Several other local law enforcement agencies are trying to stay on top of the game by arming officers with Narcan, an emergency treatment used for opioid overdoses.
The encounter with Fentanyl can be deadly even if found on a flyer and absorbed through the skin.
The same news report noted that “Targeted Justice” (whatever that actually is) acknowledged authoring the flyer, but denied any involvement in the leafleting in Houston:
The organization listed on the flyers, Targeted Justice, says it had nothing to do with incident. They believe that the flyers were printed off of their website.
So that might have ruled out a few possible suspects, but the dangerous pamphleteer remained unknown. Don’t worry though, because – surprise! – it turned out that the Fentanyl was fictional. A news update from KTRK Houston, Channel 13, on Friday, June 29th:
“After warning the public about flyers potentially tainted with the opioid Fentanyl, the Harris County Sheriff’s Office now confirms lab tests showed no signs of the drug.

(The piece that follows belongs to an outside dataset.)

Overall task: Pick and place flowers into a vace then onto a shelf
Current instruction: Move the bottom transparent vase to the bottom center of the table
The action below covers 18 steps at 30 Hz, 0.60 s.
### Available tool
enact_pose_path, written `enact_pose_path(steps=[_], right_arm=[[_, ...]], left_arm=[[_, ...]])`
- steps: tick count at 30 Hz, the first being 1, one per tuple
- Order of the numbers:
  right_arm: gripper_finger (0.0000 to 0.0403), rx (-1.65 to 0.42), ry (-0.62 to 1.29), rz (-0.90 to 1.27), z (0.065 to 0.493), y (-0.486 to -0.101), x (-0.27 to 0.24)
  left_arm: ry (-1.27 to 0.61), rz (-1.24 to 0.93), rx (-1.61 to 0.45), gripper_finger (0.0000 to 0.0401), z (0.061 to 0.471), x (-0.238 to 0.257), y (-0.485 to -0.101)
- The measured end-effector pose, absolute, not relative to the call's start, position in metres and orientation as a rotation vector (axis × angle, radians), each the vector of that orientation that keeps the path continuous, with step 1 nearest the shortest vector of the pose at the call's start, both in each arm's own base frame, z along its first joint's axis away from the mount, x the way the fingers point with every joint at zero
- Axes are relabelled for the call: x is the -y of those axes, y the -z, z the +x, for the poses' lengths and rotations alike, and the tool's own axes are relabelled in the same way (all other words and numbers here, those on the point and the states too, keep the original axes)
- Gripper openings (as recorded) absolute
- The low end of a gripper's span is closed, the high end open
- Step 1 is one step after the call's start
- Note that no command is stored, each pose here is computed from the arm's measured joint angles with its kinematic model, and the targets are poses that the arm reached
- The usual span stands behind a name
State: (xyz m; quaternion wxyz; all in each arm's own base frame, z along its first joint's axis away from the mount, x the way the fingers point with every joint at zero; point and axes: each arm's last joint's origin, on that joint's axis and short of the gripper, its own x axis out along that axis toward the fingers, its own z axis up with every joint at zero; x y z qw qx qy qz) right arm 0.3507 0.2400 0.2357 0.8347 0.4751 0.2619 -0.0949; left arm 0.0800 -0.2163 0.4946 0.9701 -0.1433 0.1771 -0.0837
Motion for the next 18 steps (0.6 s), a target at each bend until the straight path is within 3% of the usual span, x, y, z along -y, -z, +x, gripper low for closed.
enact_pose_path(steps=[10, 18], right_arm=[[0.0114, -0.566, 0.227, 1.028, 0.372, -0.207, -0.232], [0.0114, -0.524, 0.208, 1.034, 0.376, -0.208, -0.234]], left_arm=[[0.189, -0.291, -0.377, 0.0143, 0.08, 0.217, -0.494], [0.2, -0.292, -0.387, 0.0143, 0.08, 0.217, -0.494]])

“The Harris County Institute of Forensic Sciences tested 13 flyers and found all of them came back negative.”
“…In addition to testing the 13 flyers, the lab also tested clothing items, and blood and urine samples collected from the sergeant. Those tests also were negative for the drug.”
Here’s some additional good news: If you live in Houston, don’t worry about the technical skills of your law enforcement officers. The KTRK article helpfully explains that the mistake didn’t arise from professional incompetence (or the fact that the whole matter appears to have been staged), but rather, from “an abundance of caution.” I find it difficult to read that phrase without hearing it in George Carlin’s sarcastic voice.
The odd phenomenon of countless vague, paranoia websites, of which “Targeted Justice” is an example, is chronicled in detail in several places on the site you’re now reading. The trend ought to seem curious, by the way. Apparently, these websites sort of sprang up out of nowhere, and have proliferated like mushrooms, despite never being interesting – let alone credible. Did something get into the water supply?
Here’s a tip-off that someone is trying very hard to appear crazy. The image below is from the “Who to follow” section of Targeted Justice’s Twitter page. The glowing brain image is essentially an icon for “I’m a nut!”
Targeted Justice Twitter page cropped
Alternatively, an actually-crazy person is still at large, wandering around Houston and maybe distributing more flyers. Remember: this is also someone who can approach a sheriff’s station, for example, distribute pamphlets (or whatever), and depart unseen, in the middle of the day, like some kind of ninja. From the June 29 KTRK report:
“The sheriff’s office has not questioned any persons of interest in the case, and no criminal charges have been filed.”
For private citizens in America, the lesson of this story is that some security-intelligence officials appear to have concerns about the potentially disruptive effects of flyers which call attention to illegal surveillance and harassment.